Education: Custom’ary to Customer’y

Harvard admitted children of alumni at a rate more than twice that of non--athlete, non--legacy applicants, despite the fact that, on virtually every one of the school's magical ratings scales, legacies significantly lagged behind their peers. Karabel calls the practice "unmeritocratic at best and profoundly corrupt at worst," but rewarding customer loyalty is what luxury brands do. Harvard wants good graduates, and part of their definition of a good graduate is someone who is a generous and loyal alumnus. And if you want generous and loyal alumni, you have to reward them.
Buying into this line of thinking is perhaps not, by itself, problematic; the Harvards are Private Universities and could potentially be left alone to choose their students any which way they liked, to manage themselves as surplus-maximizing consumer brand if they so chose.

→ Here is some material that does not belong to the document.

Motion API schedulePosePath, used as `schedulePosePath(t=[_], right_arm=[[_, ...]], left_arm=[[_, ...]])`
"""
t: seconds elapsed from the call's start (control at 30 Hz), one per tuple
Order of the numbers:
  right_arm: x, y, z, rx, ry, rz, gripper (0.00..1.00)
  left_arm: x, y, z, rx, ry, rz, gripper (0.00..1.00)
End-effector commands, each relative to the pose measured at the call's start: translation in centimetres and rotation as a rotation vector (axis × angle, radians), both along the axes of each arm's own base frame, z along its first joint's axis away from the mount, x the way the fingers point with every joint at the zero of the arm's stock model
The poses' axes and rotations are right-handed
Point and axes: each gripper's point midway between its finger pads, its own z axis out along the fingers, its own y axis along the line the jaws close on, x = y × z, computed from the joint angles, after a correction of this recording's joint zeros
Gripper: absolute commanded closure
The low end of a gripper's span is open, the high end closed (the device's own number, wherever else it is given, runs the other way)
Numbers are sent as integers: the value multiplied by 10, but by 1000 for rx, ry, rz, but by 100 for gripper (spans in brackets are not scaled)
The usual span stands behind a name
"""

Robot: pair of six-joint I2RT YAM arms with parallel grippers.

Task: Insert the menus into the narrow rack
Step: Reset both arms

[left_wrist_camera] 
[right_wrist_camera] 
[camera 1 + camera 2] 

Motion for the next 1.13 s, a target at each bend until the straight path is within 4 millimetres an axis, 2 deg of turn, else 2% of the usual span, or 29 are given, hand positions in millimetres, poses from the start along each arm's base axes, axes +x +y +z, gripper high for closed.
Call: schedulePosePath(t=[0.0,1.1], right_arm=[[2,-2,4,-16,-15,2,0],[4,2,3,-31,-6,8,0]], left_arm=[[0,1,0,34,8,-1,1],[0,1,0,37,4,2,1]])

However, that provided the alumni are on their own in the real World. It gets very concerning when they have a surefire career to look forward to, given the prestige of their stamp and a helpful old boys network operating in a “private”-Corporate environment where it has become public (Government) responsibility to ensure they have growing profits “so they can hire more people” – both such alumni and “lesser mortals”. If the environment were truly Capitalistic, you would hire to be able to win more business (and not partly the other way around), where the work environment would demand pure meritocracy as evidenced with a man's actual delivery in work. So, to the extent the Harvards got their admission criteria - and the mix of selection effect1 and treatment effect1 - suboptimal, their alumni would lose out in the real World.

1Social scientists distinguish between what are known as treatment effects and selection effects. The Marine Corps, for instance, is largely a treatment--effect institution. It doesn't have an enormous admissions office grading applicants along four separate dimensions of toughness and intelligence. It's confident that the experience of undergoing Marine Corps basic training will turn you into a formidable soldier.

A modelling agency, by contrast, is a selection--effect institution. You don't become beautiful by signing up with an agency. You get signed up by an agency because you're beautiful.

At the heart of the American obsession with the Ivy League is the belief that schools like Harvard provide the social and intellectual equivalent of Marine Corps basic training--that being taught by all those brilliant professors and meeting all those other motivated students and getting a degree with that powerful name on it will confer advantages that no local state university can provide.
Any true substance in both the treatment effect and the “selection effect” of the Harvard like institutions needs to win its place in a real market-workplace, where the outcome of the entities the alumni serve are not effectively insured by the Government. Else, one begets a nepotistic order that perpetuates itself no end, with dubious roots in "merit".
In the nineteen--eighties, when Harvard was accused of enforcing a secret quota on Asian admissions, its defense was that once you adjusted for the preferences given to the children of alumni and for the preferences given to athletes, Asians really weren't being discriminated against.
But you could sense Harvard's exasperation that the issue was being raised at all. If Harvard had too many Asians, it wouldn't be Harvard, just as Harvard wouldn't be Harvard with too many Jews or pansies or parlor pinks or shy types or short people with big ears.